INFORMATION SHOWN:
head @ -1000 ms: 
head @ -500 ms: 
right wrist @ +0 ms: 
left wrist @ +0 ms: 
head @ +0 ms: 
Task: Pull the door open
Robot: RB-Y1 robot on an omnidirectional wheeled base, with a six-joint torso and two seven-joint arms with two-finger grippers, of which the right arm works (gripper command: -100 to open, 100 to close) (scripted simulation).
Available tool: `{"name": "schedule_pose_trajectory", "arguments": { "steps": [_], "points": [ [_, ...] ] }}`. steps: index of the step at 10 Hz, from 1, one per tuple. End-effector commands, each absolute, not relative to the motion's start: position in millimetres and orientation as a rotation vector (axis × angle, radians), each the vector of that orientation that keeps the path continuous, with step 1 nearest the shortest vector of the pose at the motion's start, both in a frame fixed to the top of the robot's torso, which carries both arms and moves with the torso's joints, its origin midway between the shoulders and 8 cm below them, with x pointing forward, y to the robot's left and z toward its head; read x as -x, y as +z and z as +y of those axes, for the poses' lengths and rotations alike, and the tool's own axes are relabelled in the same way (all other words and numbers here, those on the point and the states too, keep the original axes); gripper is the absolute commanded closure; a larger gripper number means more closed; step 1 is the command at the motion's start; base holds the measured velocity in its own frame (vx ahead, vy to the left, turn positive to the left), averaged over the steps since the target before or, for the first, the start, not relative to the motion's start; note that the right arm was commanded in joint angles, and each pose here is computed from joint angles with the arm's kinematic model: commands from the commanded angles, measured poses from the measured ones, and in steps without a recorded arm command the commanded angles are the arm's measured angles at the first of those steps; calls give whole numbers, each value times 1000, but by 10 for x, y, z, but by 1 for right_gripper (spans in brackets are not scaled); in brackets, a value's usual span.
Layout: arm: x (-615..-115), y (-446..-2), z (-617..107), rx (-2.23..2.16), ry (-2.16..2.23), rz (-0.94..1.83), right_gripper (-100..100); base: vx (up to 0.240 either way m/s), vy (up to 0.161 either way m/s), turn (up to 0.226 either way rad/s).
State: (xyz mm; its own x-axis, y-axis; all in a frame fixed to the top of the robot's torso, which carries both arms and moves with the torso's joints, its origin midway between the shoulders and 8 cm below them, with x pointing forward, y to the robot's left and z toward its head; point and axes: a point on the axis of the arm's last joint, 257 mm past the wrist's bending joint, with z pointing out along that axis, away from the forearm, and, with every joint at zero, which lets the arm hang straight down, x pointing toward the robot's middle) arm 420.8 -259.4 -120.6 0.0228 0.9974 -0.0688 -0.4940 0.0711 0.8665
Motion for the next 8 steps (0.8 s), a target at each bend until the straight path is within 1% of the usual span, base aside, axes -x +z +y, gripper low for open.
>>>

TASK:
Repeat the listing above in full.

THE COMPLETED TASK:
head @ -1000 ms: 
head @ -500 ms: 
right wrist @ +0 ms: 
left wrist @ +0 ms: 
head @ +0 ms: 
Task: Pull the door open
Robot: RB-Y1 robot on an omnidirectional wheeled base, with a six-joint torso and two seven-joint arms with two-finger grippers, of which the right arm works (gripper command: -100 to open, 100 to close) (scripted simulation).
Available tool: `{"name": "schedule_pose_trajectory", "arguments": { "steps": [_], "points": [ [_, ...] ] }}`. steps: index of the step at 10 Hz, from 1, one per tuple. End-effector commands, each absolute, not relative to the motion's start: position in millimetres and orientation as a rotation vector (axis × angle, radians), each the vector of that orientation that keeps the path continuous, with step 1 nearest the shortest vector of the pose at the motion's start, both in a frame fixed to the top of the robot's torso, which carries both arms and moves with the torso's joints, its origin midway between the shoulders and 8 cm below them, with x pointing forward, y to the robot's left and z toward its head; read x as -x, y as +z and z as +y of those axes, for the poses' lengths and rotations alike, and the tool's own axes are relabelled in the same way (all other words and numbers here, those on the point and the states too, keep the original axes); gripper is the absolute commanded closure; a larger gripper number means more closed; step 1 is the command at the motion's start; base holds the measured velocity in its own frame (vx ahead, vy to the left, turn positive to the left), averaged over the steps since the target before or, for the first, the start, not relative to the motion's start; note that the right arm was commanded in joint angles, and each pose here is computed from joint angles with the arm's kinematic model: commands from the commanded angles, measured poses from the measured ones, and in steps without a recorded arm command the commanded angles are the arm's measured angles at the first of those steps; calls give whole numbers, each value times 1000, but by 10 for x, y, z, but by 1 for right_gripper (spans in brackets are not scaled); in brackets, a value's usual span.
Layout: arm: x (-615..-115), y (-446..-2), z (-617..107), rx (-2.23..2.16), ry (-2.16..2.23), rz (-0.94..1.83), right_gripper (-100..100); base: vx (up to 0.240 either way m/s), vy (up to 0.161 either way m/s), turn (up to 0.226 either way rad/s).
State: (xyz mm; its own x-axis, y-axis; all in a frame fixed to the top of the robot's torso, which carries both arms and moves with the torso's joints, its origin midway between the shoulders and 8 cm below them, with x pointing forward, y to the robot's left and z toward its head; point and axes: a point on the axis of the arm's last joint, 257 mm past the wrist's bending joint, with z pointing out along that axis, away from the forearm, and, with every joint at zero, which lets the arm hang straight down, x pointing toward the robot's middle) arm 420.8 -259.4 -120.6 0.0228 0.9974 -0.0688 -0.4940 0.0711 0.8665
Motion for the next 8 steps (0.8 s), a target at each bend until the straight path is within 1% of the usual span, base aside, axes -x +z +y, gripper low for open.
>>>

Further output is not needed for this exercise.